#### [What to do]
Set out exactly every line of the entries below, starting at the line that holds "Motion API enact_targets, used" and stopping after the line that holds "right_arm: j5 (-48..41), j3".

#### [Records supplied]
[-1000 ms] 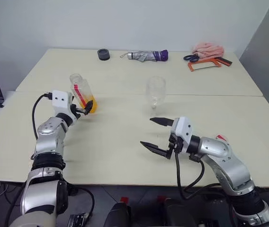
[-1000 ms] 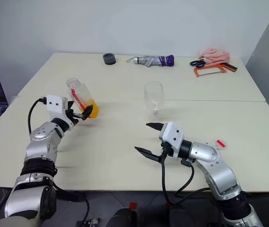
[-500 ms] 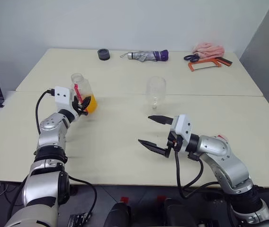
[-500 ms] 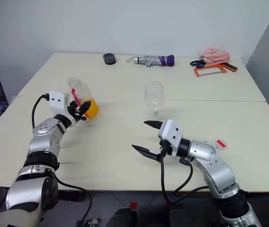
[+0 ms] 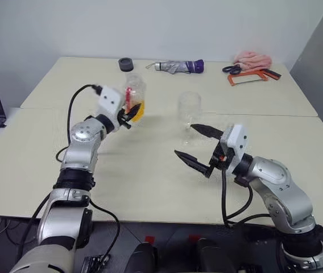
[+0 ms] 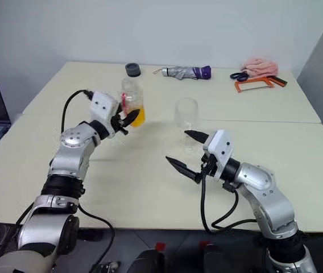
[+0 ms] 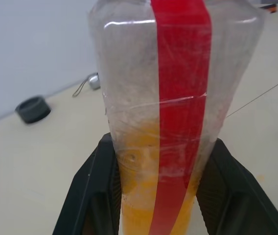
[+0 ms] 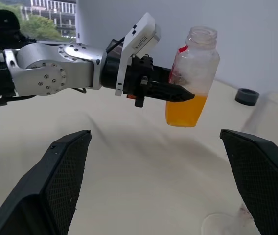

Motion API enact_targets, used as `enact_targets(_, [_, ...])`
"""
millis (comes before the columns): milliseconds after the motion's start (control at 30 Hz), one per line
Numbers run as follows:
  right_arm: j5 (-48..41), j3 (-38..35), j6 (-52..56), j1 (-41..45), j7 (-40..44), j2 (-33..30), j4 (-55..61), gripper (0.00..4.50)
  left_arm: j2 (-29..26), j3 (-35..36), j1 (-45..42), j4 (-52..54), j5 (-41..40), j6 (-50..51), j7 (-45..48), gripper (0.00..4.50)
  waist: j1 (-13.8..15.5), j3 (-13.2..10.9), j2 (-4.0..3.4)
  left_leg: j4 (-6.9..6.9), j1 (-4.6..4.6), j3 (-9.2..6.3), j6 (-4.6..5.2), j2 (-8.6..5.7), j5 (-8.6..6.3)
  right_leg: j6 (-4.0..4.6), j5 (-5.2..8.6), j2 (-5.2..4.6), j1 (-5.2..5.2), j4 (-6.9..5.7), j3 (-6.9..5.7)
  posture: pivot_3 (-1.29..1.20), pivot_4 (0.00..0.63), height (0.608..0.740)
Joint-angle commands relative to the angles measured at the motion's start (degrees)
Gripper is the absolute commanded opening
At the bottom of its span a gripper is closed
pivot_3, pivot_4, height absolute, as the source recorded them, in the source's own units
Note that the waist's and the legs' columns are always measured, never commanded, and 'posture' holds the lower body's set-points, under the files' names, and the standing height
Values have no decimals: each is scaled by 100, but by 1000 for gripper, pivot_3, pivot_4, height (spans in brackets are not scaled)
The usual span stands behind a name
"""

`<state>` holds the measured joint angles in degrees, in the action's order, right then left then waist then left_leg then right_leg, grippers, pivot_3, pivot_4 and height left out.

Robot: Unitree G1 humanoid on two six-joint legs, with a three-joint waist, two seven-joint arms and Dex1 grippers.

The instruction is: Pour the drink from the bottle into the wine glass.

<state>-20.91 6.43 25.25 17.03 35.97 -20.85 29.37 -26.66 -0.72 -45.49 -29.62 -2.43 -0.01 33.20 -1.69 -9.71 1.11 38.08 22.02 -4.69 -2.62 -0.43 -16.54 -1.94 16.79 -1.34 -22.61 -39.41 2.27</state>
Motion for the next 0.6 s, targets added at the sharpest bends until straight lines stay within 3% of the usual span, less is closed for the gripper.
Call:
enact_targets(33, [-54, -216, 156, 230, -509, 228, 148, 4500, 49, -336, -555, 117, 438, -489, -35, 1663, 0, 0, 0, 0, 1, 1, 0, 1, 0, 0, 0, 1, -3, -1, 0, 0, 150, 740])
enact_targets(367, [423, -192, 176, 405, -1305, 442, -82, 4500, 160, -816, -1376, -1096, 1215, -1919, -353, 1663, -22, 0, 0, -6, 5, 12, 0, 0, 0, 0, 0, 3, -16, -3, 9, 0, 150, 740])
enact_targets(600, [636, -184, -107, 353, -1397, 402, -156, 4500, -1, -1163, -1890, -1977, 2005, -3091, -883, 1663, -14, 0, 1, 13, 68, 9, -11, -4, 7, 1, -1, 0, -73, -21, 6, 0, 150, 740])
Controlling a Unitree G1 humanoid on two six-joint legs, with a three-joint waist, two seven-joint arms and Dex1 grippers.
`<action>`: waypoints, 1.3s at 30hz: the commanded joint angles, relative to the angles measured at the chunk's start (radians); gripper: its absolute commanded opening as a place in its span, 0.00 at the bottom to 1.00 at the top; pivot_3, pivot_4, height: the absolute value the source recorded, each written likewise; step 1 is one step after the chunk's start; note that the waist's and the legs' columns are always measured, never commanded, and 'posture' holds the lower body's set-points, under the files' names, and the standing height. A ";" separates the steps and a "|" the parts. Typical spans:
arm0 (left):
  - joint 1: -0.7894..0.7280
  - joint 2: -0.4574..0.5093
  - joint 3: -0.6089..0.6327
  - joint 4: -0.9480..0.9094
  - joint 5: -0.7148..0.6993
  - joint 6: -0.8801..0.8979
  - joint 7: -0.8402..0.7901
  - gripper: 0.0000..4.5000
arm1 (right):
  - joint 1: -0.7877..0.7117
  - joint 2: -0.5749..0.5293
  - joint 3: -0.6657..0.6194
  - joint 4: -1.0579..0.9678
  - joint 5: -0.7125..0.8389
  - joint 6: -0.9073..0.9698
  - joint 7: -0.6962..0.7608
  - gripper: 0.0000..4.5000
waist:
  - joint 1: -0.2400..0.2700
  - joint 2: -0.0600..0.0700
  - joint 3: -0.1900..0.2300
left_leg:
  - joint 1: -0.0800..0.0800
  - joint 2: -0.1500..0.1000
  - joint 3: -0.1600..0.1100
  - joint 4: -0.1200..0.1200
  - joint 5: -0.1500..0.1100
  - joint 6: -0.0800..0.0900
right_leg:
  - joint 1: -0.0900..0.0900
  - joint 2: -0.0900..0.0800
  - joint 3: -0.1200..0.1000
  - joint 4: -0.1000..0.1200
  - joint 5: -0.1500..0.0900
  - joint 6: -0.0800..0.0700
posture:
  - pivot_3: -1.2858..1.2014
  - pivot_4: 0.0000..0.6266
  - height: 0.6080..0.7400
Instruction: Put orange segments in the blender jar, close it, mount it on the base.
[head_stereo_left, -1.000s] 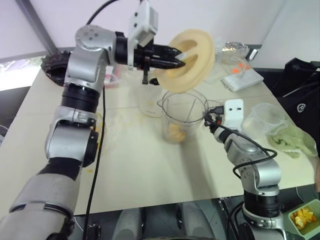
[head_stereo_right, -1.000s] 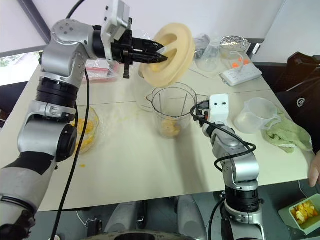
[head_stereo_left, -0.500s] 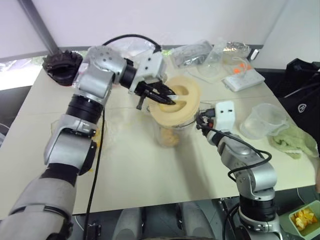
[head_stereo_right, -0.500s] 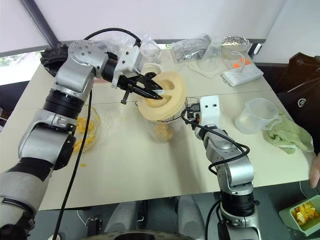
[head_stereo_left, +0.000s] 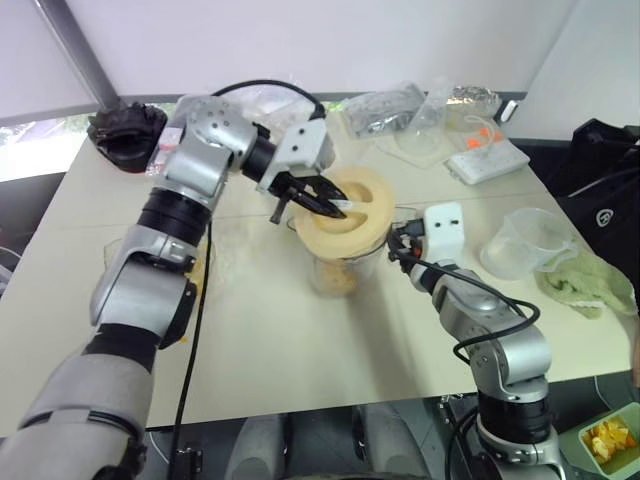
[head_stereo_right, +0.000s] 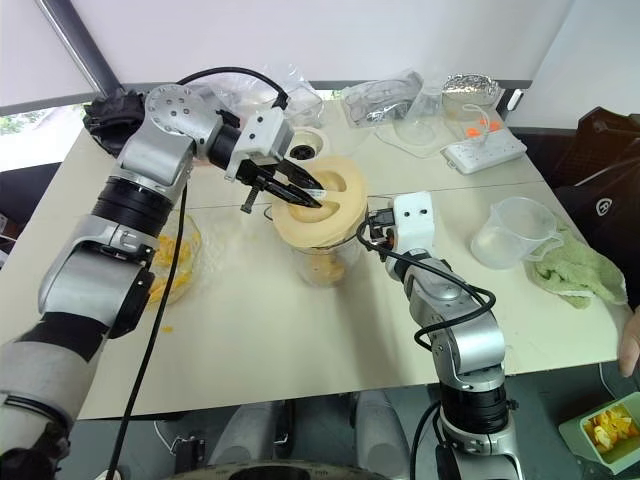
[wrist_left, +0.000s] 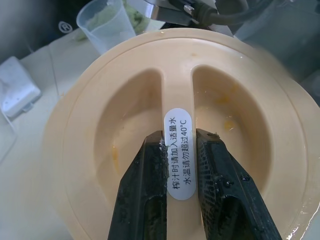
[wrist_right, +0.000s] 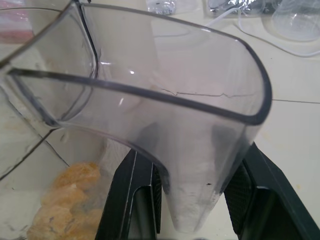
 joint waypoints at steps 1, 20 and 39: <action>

#### [Written response]
Motion API enact_targets, used as `enact_targets(_, [_, ...])`
"""
millis (comes before the columns): milliseconds after the motion's start (control at 30 Hz), one per line
Numbers run as follows:
  right_arm: j5 (-48..41), j3 (-38..35), j6 (-52..56), j1 (-41..45), j7 (-40..44), j2 (-33..30), j4 (-55..61), gripper (0.00..4.50)

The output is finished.